Conda best practices
What is conda
- a software install tool that can manage software dependencies, and
- a user (shell) environment management tool.
It is a bit similar to yum or apt, plus python virtual environments, if you are familiar with those. Conda
- packages can contain software written in any language
- works the same in Linux, Mac OS and Windows
- works the same in machines from laptops to large clusters
- packages contain pre-compiled binaries, and the recipe they we built with
- does not require administrator privileges to run, unlike yum and apt
- can install software into multiple install roots, Conda environments
- is primarily designed for single user usage
Note, the term "Conda environment" relates to two somewhat separate concept. It can refer either or both of
- one of the user's conda software install root directories, and
- the user's shell environment that has been modified with
conda activate ...command.
When to use Conda and what kind of software you should install with it?
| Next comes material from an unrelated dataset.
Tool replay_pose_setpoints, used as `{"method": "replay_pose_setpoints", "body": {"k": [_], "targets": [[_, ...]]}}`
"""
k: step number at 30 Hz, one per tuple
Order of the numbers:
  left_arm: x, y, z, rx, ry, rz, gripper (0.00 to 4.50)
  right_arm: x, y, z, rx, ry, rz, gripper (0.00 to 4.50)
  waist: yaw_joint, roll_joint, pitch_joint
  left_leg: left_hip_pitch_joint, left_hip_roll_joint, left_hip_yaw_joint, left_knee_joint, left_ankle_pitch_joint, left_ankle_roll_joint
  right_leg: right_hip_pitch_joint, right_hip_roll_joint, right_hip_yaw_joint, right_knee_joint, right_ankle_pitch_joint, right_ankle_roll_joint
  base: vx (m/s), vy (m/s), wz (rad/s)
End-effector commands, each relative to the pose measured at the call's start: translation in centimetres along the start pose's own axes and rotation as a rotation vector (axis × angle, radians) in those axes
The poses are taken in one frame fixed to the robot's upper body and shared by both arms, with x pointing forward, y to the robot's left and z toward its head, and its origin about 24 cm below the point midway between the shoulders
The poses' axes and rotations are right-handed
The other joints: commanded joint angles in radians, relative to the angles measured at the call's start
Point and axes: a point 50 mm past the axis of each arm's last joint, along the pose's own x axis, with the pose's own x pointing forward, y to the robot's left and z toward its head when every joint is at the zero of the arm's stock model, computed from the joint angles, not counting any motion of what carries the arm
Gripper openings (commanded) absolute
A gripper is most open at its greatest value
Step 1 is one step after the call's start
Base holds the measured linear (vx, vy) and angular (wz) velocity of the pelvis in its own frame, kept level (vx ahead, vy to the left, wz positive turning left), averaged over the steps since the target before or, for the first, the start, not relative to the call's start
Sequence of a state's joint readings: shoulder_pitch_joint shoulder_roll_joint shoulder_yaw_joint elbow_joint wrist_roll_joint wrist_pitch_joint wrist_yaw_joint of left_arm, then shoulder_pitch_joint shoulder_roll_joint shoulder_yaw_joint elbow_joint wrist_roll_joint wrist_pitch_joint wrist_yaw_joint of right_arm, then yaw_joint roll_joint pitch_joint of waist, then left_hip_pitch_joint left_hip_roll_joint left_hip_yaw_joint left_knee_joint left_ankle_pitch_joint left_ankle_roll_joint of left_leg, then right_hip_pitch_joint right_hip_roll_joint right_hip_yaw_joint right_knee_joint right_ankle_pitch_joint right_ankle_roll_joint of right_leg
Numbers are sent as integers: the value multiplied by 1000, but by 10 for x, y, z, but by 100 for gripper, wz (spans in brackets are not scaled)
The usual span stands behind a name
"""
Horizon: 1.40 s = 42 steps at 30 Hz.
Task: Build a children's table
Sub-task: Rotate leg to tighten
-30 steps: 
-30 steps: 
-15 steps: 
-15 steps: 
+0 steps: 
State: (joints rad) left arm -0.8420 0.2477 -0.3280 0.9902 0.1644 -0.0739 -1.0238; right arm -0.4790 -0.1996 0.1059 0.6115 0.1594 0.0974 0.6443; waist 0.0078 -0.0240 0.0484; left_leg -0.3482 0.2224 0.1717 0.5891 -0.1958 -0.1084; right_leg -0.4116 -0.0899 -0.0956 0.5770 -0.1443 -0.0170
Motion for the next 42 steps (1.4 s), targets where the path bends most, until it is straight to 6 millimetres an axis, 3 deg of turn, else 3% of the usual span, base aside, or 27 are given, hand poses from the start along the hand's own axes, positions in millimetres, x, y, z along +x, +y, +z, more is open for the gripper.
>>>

Conda is well suited for installing desktop type software, and complex, possibly conflicting, package dependencies in Python, LaTex, or R, for example. It is designed to be used on personal software installs. Naturally, the software installed with it can be made available to others, too. The configuration files, environment.yaml, for the conda software environments can be easily shared with others.
When to yum, apt, or brew
If you are running on a personal Linux machine, such as laptop, have administrator privileges, and intend to run the program only on your personal machine, using yum, apt or homebrew may be more convenient.
When to build from the sources
If you are installing a MPI parallel and/or performance optimized application on a HPC cluster, follow the instructions of the computing center about building software from the sources. The software dependencies in HPC environments are usually handled using environment module system. For development work, using a laptop and possibly conda or yum/apt/homebrew for installing dependencies and development tools, is still likely more convenient.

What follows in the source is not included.